As many of you know, we went in search of the Northern Lights last spring in Reykjavik, Iceland with absolutely no success. We had one chance to see them and the lights never showed. This has vexed me ever since. How could we go all that way and never see them, not even once? It was an amazing trip, but we missed that one item on our travel wish list that I had been dreaming about for months.
Enter Hurtigruten Cruises. Now, I don’t talk about cruises very often. I don’t like that they seem to be more about sitting by the pool than actually seeing the ports they visit, but a Norway Cruise from Hurtigruten is different. You are on the ship all night long as you cruise through the Artic circle. Your chance of seeing the northern lights goes up every time you walk out on the balcony. You don’t have one chance to catch them; you have night after night to view the northern lights, which will hopefully be shining brightly for the majority of your trip.
Yes, you could take a cruise with other companies, but here is how Hurtigruten Voyages is setting themselves apart. First of all, they are smaller ships. It isn’t about the luxury onboard or the swooping slides to the pool, it is about getting into the ports, visiting the small villages, tasting the local food and escaping to the snowy countryside every chance you get. You will cruise through Norway’s famous fjords (your kids will get to see the landscapes of Frozen!) and pass UNESCO World Heritage sites along a 1,000 miles of Norway’s coastal waterway. You can see a lot from the boat, but to truly experience a new place, you need to get off the boat.
Dog sledding has been one of those things that I see other families doing with their kids but I’ve never gotten the chance to try out myself. A Norway cruise to see the Northern Lights with Hurtigruten offers dog sledding as one of their excursions. In one week I could cross the Northern Lights and dog sledding off my travel wish list. Sounds good to me.
Dogs and lights won’t hold my boys for long. We could also try snowmobiling, take a sleigh ride with a few of Santa’s helpers, visit the Altanterhavsparken Aquarium, eat our fill at the Lofotr Viking Feast, tour the Artic capital of Tromso and visit Norway’s only gothic cathedral- Nidaros in Trondheim. Just thinking about it is getting me excited to visit with my boys, who are only 2 and 5 years old, ages that most parents would think is a waste on their kids, but I know would continue to shape them and blow their minds. I mean come on. They would have been to the Artic Circle before they start grade school!
Grab a deal
Hurtigruten offers several cruises throughout the year, but with the astronomers predicting this could be one of the best years to see the Northern Lights, you aren’t going to want to wait. For a family of four the cost can seem prohibitive, but this is a once in a life time trip.

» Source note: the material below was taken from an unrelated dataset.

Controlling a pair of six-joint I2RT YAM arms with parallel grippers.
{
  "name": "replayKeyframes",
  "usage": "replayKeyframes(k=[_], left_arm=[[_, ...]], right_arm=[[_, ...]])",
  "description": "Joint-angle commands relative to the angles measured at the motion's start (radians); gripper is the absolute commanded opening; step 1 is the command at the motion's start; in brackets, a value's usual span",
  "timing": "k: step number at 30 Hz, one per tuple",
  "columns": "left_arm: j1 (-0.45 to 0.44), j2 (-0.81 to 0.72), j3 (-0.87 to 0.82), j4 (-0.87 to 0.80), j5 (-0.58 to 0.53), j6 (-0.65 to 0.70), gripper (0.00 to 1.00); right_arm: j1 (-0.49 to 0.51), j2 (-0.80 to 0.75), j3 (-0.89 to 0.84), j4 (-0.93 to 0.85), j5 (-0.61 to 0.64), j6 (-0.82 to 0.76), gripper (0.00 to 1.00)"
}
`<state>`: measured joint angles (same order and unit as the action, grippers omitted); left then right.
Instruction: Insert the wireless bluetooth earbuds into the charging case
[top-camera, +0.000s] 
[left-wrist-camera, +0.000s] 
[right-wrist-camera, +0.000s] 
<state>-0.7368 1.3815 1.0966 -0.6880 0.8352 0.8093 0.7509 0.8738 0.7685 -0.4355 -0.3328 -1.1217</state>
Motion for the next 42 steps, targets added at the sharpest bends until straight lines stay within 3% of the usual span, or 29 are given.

If you want to see the lights, you want to see them in the best way possible, even if it means you have to drag the kids out of school to take advantage of discount sailings. I think their teachers will understand.
Winter Coastal Voyages
- 6, 7, 11, & 12 day Voyages
- Starting at $965 per person
In Search of the Northern Lights Package
- 6-Day Voyage
- 1-Night Hotel
- Starting at $879 per person
*prices do not include airfare
The Northern Lights are one of those magical occurrences that families with kids of all ages can appreciate. Babies will look up in wonder as colors lights fill the sky. Older kids get bragging rights, and mom and dad make a few unforgettable memories they can talk about around the dinner table for years. I may not be much of a cruiser (yet), but I’m seriously thinking of booking a trip to Norway sooner rather than later to see those lights.